**ACTION ITEM:** Restate the listing below word for word. No picture belongs in the result.

[Opening DATA EXTRACT section]

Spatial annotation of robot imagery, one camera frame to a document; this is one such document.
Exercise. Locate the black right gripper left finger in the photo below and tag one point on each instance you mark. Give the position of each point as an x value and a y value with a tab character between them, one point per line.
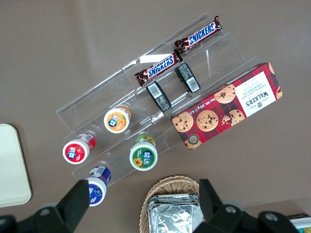
70	206

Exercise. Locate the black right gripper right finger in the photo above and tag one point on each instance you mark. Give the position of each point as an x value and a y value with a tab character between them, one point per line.
206	201

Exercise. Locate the foil-wrapped sandwich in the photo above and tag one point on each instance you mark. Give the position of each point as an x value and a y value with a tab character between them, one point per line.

[Closing DATA EXTRACT section]

**YOUR SOLUTION:**
Spatial annotation of robot imagery, one camera frame to a document; this is one such document.
Exercise. Locate the black right gripper left finger in the photo below and tag one point on each instance you mark. Give the position of each point as an x value and a y value with a tab character between them, one point per line.
70	206

Exercise. Locate the black right gripper right finger in the photo above and tag one point on each instance you mark. Give the position of each point as an x value and a y value with a tab character between them, one point per line.
206	201

Exercise. Locate the foil-wrapped sandwich in the photo above and tag one point on each instance you mark. Give the position of each point as an x value and a y value with a tab character between them, one point per line.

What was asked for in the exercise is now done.